*** Opening TASK INPUTS ***

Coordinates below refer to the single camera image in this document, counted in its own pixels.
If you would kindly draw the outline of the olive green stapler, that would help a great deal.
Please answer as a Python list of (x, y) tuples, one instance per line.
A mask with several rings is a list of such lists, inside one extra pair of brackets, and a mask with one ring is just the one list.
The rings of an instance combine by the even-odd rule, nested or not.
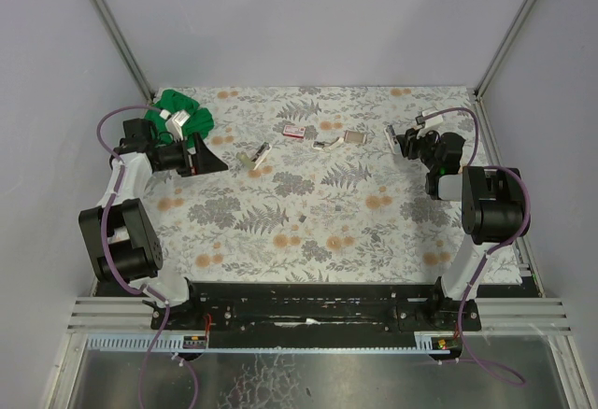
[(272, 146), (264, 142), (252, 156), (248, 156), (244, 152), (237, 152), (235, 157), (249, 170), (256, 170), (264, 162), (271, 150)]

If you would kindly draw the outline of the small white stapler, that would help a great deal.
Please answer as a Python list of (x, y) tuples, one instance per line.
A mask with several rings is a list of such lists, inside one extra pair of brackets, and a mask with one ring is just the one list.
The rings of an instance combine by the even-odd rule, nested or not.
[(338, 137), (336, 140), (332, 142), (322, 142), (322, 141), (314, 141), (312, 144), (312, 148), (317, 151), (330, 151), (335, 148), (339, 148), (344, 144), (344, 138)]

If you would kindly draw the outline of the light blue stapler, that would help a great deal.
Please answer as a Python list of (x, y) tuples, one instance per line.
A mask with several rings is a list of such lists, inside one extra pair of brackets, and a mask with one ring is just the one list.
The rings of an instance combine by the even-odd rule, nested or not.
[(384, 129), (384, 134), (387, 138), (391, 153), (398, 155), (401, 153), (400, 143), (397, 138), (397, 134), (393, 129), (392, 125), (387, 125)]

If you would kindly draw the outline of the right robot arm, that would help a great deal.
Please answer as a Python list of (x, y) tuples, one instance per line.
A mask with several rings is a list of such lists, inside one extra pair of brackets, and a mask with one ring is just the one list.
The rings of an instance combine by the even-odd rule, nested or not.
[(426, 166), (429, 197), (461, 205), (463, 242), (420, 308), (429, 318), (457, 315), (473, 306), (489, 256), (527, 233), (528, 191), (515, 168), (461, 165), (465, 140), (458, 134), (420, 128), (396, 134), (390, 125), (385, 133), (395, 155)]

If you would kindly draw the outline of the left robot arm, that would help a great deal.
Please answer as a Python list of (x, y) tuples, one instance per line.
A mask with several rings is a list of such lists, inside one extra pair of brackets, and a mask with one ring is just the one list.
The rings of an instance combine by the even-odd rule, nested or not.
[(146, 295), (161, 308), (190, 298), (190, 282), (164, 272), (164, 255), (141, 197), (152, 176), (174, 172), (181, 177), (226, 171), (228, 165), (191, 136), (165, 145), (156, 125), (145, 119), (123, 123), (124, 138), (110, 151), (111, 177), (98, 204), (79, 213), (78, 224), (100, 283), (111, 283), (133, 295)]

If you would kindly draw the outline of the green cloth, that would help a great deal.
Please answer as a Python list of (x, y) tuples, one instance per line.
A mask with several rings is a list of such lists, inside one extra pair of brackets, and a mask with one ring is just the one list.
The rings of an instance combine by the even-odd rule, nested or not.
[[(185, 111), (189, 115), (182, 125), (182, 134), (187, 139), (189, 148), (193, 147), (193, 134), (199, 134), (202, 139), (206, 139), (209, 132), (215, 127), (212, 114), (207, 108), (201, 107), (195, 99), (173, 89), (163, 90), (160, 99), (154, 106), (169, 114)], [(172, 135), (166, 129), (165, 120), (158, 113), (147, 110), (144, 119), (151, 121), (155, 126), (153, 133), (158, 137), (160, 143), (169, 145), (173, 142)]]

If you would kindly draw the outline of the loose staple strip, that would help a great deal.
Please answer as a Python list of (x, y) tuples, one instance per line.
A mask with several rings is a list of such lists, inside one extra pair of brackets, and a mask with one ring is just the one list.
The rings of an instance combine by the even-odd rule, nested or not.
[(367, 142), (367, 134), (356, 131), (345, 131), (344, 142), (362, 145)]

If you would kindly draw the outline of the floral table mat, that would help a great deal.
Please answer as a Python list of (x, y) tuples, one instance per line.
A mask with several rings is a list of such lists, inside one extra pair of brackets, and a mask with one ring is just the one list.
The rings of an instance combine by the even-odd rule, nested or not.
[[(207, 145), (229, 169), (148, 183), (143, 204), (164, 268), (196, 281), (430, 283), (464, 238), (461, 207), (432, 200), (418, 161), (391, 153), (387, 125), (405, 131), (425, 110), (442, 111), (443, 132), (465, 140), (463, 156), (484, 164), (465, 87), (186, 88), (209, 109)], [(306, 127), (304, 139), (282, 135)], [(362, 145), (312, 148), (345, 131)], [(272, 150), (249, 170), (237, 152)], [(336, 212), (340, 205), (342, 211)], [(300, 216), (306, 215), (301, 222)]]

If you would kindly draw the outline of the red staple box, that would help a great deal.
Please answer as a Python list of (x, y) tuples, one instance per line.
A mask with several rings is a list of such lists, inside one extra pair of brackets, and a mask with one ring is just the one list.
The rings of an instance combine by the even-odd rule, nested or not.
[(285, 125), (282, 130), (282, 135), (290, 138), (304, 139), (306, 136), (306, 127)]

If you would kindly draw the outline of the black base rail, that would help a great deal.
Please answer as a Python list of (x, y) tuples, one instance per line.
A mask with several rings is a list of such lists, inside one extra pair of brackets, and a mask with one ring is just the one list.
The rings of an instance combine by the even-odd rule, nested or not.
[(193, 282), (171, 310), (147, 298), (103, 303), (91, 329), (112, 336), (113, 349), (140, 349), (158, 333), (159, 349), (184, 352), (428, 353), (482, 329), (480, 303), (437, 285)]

*** Closing TASK INPUTS ***
*** Opening TASK INPUTS ***

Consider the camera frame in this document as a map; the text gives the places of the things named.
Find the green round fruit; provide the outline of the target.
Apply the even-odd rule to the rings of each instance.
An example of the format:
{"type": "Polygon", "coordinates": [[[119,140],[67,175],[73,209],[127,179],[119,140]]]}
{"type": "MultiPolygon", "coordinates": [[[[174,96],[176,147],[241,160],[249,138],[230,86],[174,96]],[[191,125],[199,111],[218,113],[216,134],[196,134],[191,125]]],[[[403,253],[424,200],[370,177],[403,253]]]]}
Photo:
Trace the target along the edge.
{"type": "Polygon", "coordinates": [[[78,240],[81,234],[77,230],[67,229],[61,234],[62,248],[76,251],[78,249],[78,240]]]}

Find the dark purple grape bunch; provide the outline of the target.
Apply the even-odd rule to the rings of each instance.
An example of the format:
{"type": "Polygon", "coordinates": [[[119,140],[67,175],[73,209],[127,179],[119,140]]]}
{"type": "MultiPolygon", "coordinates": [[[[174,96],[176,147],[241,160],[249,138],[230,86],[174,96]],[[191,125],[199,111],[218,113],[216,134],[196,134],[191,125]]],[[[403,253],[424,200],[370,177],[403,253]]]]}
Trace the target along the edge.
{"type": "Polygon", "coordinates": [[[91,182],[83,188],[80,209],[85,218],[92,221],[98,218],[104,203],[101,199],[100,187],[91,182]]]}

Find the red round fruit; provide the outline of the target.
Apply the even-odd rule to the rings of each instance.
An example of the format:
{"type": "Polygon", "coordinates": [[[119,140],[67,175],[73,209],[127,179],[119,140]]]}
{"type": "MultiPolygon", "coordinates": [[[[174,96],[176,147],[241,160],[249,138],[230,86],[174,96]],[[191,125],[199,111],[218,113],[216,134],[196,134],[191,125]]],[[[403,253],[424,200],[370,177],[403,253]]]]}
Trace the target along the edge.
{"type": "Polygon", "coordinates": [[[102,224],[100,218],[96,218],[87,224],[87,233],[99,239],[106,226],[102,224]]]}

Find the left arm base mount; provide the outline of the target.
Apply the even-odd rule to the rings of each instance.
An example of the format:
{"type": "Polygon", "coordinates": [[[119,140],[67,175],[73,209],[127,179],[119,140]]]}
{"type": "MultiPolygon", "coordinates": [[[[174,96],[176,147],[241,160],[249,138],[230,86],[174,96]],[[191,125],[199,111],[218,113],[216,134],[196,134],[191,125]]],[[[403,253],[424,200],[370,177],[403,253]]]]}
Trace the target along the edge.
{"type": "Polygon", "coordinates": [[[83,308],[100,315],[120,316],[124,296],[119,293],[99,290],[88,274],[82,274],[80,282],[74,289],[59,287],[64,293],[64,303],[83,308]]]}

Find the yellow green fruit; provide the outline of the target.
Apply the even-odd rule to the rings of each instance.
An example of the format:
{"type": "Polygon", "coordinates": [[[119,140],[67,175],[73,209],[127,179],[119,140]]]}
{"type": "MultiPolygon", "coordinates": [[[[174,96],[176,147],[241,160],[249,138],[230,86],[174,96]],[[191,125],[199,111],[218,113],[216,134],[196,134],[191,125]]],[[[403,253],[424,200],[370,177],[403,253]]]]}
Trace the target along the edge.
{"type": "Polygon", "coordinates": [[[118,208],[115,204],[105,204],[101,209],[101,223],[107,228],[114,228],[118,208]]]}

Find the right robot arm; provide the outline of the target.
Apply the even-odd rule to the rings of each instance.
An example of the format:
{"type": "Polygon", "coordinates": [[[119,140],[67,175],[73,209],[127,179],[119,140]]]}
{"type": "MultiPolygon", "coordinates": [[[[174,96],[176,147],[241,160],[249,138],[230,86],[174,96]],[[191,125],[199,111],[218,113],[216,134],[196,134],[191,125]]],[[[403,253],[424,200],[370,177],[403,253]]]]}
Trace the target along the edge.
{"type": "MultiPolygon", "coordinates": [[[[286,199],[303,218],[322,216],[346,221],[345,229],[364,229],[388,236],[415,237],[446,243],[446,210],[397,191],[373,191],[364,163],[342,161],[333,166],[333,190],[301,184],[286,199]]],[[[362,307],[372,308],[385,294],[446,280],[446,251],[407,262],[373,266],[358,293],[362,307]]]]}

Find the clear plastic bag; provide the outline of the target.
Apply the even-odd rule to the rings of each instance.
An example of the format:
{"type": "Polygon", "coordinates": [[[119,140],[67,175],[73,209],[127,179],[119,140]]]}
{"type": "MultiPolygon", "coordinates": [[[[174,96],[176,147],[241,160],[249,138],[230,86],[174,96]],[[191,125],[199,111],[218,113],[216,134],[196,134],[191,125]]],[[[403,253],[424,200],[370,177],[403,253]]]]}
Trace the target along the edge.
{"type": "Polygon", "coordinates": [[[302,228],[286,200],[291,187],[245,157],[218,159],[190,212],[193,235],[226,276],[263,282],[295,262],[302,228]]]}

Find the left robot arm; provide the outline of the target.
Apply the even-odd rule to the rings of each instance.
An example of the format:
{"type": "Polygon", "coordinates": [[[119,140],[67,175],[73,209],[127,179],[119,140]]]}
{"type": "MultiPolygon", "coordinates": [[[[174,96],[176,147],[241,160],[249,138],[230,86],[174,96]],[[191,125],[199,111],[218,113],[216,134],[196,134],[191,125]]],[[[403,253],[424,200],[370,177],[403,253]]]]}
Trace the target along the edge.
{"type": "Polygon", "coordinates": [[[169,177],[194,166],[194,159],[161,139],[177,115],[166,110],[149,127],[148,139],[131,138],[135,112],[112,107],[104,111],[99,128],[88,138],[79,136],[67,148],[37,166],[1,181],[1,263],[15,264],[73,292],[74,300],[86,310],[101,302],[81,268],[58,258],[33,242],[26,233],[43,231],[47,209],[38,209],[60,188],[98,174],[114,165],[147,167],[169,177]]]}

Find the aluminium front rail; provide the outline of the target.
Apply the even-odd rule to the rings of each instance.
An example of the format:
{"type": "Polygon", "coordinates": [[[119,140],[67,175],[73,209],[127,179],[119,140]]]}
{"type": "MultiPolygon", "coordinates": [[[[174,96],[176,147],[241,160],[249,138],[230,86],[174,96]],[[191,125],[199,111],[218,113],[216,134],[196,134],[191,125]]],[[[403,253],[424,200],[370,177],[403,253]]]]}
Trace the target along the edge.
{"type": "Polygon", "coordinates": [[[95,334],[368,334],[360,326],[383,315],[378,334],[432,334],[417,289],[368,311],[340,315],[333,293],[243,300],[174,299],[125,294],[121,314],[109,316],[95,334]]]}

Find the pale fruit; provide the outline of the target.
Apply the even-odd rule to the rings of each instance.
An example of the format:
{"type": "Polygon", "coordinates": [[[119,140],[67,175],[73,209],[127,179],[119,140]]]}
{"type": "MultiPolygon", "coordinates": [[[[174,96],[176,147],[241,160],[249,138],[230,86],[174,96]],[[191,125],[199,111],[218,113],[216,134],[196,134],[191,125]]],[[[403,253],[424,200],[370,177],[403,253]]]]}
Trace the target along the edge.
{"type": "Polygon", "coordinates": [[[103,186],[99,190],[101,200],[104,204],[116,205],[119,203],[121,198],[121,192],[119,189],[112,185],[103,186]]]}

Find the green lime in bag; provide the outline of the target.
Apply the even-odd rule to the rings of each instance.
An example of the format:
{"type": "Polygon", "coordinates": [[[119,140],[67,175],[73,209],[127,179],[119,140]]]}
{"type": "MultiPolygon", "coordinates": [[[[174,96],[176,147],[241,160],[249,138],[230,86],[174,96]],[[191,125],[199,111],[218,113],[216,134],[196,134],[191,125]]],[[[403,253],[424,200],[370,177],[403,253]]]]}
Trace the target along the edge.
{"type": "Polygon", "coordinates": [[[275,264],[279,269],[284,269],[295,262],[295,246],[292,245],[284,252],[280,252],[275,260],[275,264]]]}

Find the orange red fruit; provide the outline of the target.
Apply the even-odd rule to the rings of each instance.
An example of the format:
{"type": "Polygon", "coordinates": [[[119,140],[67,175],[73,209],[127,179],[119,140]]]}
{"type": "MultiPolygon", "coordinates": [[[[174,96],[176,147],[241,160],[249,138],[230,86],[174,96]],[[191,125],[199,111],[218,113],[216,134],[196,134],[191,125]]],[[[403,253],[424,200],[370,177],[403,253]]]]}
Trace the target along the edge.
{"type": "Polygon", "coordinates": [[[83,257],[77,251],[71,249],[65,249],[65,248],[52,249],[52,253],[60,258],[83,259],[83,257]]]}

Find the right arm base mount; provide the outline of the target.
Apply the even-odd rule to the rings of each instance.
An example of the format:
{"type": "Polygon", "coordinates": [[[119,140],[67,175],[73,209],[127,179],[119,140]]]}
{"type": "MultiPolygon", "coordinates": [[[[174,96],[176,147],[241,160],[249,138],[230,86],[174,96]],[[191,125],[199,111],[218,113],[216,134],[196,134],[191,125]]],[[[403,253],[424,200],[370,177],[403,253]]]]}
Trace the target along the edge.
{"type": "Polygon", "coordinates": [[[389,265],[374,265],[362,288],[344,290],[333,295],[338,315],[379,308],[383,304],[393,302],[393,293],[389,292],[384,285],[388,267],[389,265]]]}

*** Closing TASK INPUTS ***

> _TASK INSTRUCTIONS_
Reply with one number only, the count of lines above that hold the string "mount".

> _SOLUTION TO THE EXERCISE_
2